On 10 January 2018, it was communicated to the Complainant that the insurance company had agreed to waive the usual 6 month waiting period and recommenced payments from the date he ceased work. The Complainant is therefore being paid two-thirds based on full time pay (despite officially being on four day week). This is not being topped up by the Respondent as before.
The Respondent states that the clause in the Complainants contract of employment is clear. The Respondent stated that the Complainant has interpreted this as per annum but that is a generous interpretation supporting his case.
The Respondent states that the administrative error referred to by the Complainant relates to when the Respondent stopped top up payment of the 5th day of sick leave when the insurance company had been paying 70% of the 5th day and the Respondent paying the other 30% (despite him being officially on a four day week) from January 2015. The Claimant challenged this mid-2016 and said he should be paid for this extra 30% as he was not informed this payment from the Respondent would stop. The Respondent, as a further good will gesture, agreed to pay these arrears of 30% of the 5th day from 1 January 2015 to 31 July 2016 – this amounted to €5,499.81.
The Respondent stated that all these payments were enhanced payments from his contractual entitlement, in good faith and to support the Complainant during his sick leave. At all times the Respondent has sought to deal with the Claimant fairly and transparently. The Respondent stated, not only has the contractual entitlement been met but it has been exceeded as a gesture of good will. The Respondent stated that the total amount paid to the Complainant as a gesture of goodwill by the Respondent from August 2013 until July 2016 amounted to €10,063.40 and so as a result, there were no further monies owed.

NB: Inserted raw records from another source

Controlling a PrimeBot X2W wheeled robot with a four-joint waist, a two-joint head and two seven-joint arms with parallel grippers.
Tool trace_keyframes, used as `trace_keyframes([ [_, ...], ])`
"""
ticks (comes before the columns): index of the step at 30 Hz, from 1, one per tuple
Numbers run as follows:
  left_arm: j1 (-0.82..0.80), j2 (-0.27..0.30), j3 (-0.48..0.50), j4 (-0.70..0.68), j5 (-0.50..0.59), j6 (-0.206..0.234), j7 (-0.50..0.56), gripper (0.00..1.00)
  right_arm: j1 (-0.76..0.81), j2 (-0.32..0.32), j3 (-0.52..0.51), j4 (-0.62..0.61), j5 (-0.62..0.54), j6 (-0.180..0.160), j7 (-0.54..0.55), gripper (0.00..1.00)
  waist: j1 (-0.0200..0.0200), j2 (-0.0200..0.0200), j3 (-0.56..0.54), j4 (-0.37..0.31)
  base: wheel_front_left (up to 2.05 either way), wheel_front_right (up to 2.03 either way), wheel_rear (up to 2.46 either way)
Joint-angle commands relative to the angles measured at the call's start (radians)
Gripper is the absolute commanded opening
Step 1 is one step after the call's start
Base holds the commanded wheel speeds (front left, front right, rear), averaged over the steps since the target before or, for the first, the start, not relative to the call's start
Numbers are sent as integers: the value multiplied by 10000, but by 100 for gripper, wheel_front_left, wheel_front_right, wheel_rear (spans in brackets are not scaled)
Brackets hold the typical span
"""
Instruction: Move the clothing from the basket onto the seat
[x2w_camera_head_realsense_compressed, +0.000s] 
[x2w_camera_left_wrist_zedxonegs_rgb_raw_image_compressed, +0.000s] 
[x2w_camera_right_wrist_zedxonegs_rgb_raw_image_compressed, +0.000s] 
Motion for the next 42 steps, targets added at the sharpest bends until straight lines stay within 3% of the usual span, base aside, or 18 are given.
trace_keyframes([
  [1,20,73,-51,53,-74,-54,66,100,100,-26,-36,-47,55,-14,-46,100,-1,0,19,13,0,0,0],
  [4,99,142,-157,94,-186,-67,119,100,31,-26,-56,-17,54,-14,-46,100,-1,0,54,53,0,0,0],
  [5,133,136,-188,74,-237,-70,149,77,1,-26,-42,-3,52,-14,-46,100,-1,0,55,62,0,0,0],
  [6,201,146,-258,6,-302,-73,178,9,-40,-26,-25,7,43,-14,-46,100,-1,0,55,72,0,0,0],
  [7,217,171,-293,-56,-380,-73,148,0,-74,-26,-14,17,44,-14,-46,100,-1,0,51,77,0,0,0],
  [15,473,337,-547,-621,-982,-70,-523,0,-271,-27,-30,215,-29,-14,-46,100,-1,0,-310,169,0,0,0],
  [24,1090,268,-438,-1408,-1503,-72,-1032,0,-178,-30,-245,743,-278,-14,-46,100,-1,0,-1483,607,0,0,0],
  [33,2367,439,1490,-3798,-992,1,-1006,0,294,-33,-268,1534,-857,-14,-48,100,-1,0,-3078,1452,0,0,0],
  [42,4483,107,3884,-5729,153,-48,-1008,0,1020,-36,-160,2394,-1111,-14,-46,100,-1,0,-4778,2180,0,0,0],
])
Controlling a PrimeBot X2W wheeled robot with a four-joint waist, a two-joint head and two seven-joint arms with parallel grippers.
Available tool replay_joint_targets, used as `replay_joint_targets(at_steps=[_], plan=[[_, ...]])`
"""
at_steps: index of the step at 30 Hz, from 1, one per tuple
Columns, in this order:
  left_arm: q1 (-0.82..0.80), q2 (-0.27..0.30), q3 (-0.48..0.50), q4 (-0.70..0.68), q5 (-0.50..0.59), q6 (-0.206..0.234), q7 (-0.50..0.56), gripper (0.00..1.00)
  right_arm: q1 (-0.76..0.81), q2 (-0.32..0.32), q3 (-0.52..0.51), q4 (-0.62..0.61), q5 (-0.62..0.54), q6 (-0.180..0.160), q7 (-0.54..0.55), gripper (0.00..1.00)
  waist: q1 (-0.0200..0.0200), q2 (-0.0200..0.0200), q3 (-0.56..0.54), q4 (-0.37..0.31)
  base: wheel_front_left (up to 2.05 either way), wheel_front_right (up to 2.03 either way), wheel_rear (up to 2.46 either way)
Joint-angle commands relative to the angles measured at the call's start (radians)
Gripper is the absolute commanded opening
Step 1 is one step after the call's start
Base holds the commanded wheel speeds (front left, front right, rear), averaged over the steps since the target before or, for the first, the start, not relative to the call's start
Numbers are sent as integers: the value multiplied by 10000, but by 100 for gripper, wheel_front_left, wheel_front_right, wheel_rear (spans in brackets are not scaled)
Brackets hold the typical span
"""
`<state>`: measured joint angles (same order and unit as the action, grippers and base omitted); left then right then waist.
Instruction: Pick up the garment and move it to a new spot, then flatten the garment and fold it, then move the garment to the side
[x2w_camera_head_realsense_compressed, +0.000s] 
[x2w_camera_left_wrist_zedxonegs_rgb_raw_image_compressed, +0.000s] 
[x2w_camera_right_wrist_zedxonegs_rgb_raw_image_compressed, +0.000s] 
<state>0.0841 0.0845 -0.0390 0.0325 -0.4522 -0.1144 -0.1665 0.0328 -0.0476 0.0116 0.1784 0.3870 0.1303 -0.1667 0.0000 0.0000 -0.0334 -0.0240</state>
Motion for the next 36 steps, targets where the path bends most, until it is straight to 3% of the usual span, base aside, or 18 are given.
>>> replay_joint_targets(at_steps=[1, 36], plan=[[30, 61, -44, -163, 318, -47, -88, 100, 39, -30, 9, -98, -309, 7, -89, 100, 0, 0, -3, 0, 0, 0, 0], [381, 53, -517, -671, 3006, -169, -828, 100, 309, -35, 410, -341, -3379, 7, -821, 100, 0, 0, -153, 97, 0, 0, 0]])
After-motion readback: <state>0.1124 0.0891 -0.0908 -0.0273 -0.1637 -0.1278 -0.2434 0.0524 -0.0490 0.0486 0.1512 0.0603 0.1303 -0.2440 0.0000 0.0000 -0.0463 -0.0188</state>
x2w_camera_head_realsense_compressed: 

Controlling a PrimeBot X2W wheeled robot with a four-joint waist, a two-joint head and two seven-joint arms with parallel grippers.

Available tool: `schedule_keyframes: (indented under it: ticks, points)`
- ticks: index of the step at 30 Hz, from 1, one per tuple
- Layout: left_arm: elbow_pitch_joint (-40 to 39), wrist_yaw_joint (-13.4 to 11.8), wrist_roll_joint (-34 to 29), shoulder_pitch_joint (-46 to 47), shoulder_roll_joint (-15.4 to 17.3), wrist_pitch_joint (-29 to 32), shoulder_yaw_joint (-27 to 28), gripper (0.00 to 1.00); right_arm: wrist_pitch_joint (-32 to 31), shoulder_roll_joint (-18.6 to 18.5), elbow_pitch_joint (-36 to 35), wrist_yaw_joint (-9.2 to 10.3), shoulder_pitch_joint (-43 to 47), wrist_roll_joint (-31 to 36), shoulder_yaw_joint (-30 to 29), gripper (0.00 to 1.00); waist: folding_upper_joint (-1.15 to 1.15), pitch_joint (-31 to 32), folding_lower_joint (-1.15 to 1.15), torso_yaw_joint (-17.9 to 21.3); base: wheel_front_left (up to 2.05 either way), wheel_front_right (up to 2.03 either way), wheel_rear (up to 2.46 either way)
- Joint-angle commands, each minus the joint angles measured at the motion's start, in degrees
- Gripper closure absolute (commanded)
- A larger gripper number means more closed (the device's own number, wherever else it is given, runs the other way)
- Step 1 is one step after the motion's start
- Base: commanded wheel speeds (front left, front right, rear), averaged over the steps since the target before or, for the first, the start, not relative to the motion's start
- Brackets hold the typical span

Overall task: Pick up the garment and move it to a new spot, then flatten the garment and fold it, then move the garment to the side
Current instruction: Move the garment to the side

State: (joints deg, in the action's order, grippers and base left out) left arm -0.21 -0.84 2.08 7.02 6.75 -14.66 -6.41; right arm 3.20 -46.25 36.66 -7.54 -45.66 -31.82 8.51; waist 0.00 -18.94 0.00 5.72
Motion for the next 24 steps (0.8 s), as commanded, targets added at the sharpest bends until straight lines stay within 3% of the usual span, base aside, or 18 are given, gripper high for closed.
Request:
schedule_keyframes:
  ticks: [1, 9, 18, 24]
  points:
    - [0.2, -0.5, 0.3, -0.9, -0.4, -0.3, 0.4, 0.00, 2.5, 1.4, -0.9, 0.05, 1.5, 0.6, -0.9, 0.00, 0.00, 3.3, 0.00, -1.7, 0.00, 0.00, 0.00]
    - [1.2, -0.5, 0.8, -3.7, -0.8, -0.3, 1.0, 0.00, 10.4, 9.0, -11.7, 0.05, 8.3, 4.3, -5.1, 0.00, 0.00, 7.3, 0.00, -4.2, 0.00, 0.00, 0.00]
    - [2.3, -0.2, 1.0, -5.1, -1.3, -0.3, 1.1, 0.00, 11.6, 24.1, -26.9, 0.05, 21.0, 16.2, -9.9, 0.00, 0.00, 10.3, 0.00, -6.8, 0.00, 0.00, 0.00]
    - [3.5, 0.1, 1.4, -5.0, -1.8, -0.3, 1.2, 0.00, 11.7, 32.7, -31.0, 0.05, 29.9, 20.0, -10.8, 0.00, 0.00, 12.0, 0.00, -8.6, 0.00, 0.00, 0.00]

The Respondent stated they could not dispute the agreements made with AE1 and AE2 as they had no knowledge of these employees.
Findings and Conclusions:
There was a full opportunity for both the Respondent and the Complainant to put forward detailed submissions via written and oral evidence at the hearing.
I have considered all information presented to me in conjunction with the legislation and relevant case law in reaching a finding.
The evidence suggests that other employees on the same contractual terms and conditions as the Complainant have received more than a total of 6 months for example an agreement exists between other members of staff (AE1 & AE2) to which the Responded had agreed to allow employees re-enter the six pay scheme. The contract of employment also offers little clarity around the details of the sick pay scheme. Other than stating there is an entitlement of 6 months, this is not clear and has resulted in this ambiguity which has led to this claim. There is also no further sick pay policy nor has any clarification prior to this dispute given to the Complainant to clarify the same.
Decision:
Section 41 of the Workplace Relations Act 2015 requires that I make a decision in relation to the complaint(s)/dispute(s) in accordance with the relevant redress provisions under Schedule 6 of that Act and the Payment of Wages Act, 1991.
Taking all written and oral evidence and all the legislation into account.
The term in question under this claim in line with the legislation is 12 November 2017 to 11 May 2018 which equates to €5,327.68. The contractual clause in the contract is not clear regarding the time frame sick pay would be paid. It is not clear whether the Respondent would pay 6 months sick pay for the entire employment period or whether they would pay 6 months per annum or any other period of time. The Respondent paid the Complainant a top up of 30% of one day’s wages which equated to sick pay to compliment his insurance payment. This demonstrates the discretion regarding the payment and period of payment which on that occasion was from May 2013 to July 2016. There was no verbal or written confirmation that this was an exception to their own policy or entitlement.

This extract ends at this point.